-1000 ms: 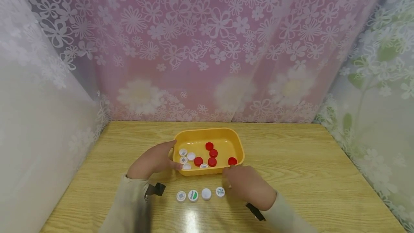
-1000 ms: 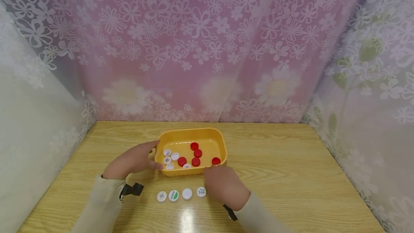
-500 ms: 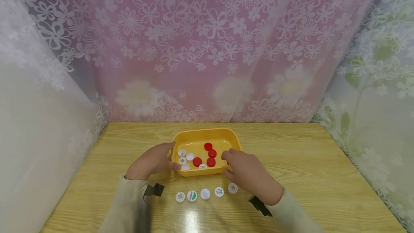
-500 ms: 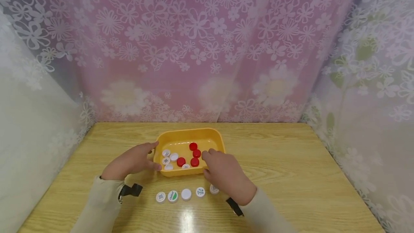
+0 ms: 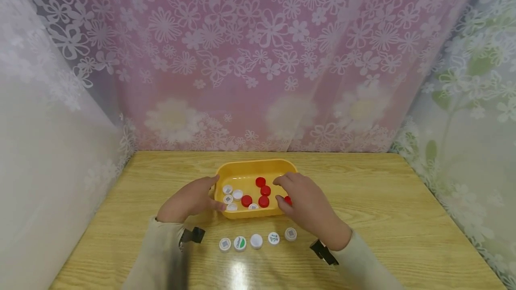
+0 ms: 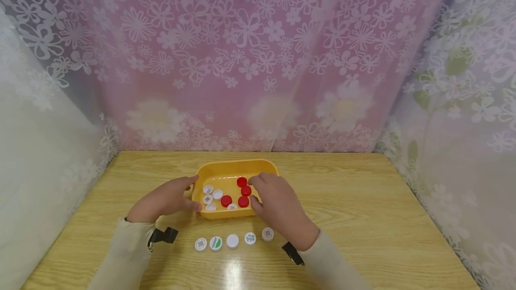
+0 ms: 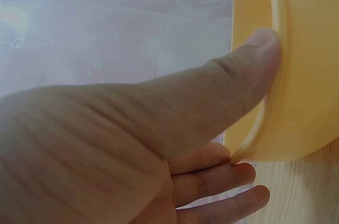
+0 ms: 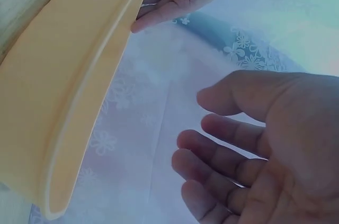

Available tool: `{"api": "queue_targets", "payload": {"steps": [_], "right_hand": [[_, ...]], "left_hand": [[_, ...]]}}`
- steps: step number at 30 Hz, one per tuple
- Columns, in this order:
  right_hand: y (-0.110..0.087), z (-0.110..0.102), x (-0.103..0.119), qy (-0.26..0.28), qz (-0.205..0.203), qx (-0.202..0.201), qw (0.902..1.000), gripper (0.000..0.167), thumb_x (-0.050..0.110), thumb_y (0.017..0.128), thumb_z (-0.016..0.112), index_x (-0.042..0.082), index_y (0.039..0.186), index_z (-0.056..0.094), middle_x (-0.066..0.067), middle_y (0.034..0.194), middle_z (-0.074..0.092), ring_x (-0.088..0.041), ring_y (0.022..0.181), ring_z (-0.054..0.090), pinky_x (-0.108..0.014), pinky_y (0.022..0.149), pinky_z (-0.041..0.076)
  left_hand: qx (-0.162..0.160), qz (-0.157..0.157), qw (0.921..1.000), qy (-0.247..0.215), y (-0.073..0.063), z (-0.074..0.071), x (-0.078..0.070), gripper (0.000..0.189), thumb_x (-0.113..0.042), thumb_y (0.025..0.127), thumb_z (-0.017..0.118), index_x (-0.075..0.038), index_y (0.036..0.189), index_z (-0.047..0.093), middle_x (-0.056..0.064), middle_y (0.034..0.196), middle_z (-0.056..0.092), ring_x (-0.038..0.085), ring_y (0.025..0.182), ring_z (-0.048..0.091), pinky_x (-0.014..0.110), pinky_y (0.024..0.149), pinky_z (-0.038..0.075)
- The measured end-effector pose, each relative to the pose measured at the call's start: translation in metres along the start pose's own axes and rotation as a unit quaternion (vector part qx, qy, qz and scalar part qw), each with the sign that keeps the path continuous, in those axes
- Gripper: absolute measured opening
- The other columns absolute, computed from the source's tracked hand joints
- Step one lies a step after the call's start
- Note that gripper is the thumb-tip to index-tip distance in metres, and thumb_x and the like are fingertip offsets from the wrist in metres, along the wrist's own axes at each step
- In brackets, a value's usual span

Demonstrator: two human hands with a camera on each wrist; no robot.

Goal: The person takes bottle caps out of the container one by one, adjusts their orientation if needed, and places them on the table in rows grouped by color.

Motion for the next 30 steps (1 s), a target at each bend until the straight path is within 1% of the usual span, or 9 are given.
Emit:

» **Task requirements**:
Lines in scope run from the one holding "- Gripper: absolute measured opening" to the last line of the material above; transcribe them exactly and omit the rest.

» **Response**:
- Gripper: absolute measured opening
- The other columns absolute, computed from the source's tracked hand joints
- Step one lies a step after the call's start
- Note that gripper is the thumb-tip to index-tip distance in metres, and thumb_x and the like are fingertip offsets from the wrist in metres, along the wrist's own axes at each step
- In brackets, a value's usual span

Demonstrator: two human hands with a camera on each wrist; no robot.

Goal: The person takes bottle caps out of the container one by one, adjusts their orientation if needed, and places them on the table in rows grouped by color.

Motion for the next 30 steps (1 s), a target at each bend until the straight path is within 1% of the usual span, or 9 are given.
Emit:

Response complete; there is no more output.